Front cover of a first edition of Appley Dapply's Nursery Rhymes from 1917.

Appley Dapply's Nursery Rhymes is a children's picture book by the British author and illustrator Beatrix Potter. It was first published in October 1917. It is an illustrated anthology of poetry. Unlike the majority of the poems in Beatrix Potter's 1922 poetry anthology Cecily Parsley's Nursery Rhymes, all of those in Appley Dapply's Nursery Rhymes are original ones, written by Potter herself.

Beatrix Potter had long wanted to bring out an illustrated poetry anthology. She first suggested the idea to her publishers, Frederick Warne & Co, shortly after the publication of The Tale of Peter Rabbit in 1902. In 1904, Potter produced a dummy book to show what a published copy of Appley Dapply's Nursery Rhymes would look like. Potter received little encouragement from Frederick Warne & Co. regarding her idea for a poetry anthology. She was encouraged to write more prose stories instead. In 1917, Frederick Warne & Co. became mired in scandal when one of its senior staff members, Harold Warne, was found guilty of forgery and sentenced to eighteen months hard labor. It was decided that the best way to turn around the fortunes of Frederick Warne & Co. was to bring out a new book by Beatrix Potter, the company's most popular author, as soon as possible. Potter felt that she was unable to write a new story at such short notice. She suggested that a book be brought out that made use of publishable material from the dummy book of Appley Dapply's Nursery Rhymes instead. The idea was accepted.

Although it sold well when it was first published, Appley Dapply's Nursery Rhymes is generally not very highly regarded by critics today. As a collection of poems, it lacks unity. It is generally agreed that the illustrations in Appley Dapply's Nursery Rhymes are better than the poems which they accompany. Some critics, however, feel that the illustrations contribute to the book's lack of unity. The illustrations in Appley Dapply's Nursery Rhymes were produced over several years, from 1891 to 1913. In the earliest illustrations, Potter is aiming for photographic realism. In the later ones, her style is much more fluid, due in part to her failing eyesight. Some of the illustrations also suffer somewhat as a result of the format in which the book was published. Potter had originally wanted the book to be published in a larger format than was usual for her books. The publication of the book in the standard small format meant that some of the illustrations had to be reduced in size. As a result, some of the detail in those illustrations was lost.

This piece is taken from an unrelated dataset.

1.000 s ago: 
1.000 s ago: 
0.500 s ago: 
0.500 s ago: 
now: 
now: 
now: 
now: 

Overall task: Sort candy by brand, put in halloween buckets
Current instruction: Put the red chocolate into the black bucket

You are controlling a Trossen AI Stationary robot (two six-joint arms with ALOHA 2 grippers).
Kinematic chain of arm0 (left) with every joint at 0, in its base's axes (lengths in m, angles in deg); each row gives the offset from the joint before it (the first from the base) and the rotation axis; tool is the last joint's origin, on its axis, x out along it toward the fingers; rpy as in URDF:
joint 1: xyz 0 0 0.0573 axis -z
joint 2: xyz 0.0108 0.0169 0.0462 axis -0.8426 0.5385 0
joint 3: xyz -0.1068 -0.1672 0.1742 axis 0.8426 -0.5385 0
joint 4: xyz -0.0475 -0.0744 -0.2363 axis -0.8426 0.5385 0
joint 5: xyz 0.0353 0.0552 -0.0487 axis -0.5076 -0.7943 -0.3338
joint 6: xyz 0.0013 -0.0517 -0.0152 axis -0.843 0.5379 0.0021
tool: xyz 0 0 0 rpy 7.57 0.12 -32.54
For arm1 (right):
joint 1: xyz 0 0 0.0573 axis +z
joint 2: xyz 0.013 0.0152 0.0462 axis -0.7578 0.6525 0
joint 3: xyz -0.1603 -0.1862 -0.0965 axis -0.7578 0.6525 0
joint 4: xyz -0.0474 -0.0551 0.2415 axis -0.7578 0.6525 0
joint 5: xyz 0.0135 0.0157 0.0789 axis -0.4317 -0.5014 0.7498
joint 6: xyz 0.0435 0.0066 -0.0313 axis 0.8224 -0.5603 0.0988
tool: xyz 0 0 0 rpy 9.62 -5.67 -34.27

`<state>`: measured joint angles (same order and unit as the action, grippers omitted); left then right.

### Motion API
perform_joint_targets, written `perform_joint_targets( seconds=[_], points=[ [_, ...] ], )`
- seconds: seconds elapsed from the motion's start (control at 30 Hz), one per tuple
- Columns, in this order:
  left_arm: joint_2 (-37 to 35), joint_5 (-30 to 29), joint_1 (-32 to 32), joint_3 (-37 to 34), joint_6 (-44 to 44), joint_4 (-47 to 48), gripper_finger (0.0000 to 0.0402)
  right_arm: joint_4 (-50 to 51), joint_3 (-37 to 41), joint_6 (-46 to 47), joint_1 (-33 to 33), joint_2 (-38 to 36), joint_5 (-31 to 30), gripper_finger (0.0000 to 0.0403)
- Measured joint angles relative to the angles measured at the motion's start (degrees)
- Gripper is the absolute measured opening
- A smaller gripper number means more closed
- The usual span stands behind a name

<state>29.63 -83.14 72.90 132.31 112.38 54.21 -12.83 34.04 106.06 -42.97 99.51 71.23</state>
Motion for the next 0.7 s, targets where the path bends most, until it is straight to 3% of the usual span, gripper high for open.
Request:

Frontispiece illustration for Appley Dapply's Nursery Rhymes by Beatrix Potter.

Appley Dapply's Nursery Rhymes is made up of seven short poems.

The first poem is about a small brown mouse with bright eyes named Appley Dapply. Appley Dapply raids the kitchen cabinet in somebody's house for food.

The second poem concern's the courtship of Peter Rabbit's sister Cottontail by a little black rabbit.[1]

The third poem is about a hedgehog named Old Mr. Pricklepin.

In the fourth poem, the narrator asks her readers if they remember the Mother Goose rhyme "There Was an Old Woman Who Lived in a Shoe". The narrator says that, in order to have been able to have lived in a shoe, the old woman must have been a mouse.

The fifth poem is a limerick about a mole named Diggory Diggory Delvet who likes to dig.[2]

The sixth poem is one in praise of potatoes and gravy. It is accompanied by a picture of a pig.[3]

The seventh poem in the anthology is another limerick. It is about a guinea pig who dresses elegantly and who brushes his hair so that it looks like a periwig.


  1. In Beatrix Potter's 1912 book The Tale of Mr. Tod, Cottontail is said to have married a black rabbit.
  2. It has been suggested that the character of Diggory Diggory Delvet was influenced either by Moley in Kenneth Grahame's 1908 children's novel The Wind in the Willows or by the mole in Hans Christian Andersen's 1835 short story "Thumbelina".
  3. The illustration of a pig which accompanies the poem about potatoes and gravy is a modified version of one which appears in Beatrix Potter's 1913 book The Tale of Pigling Bland.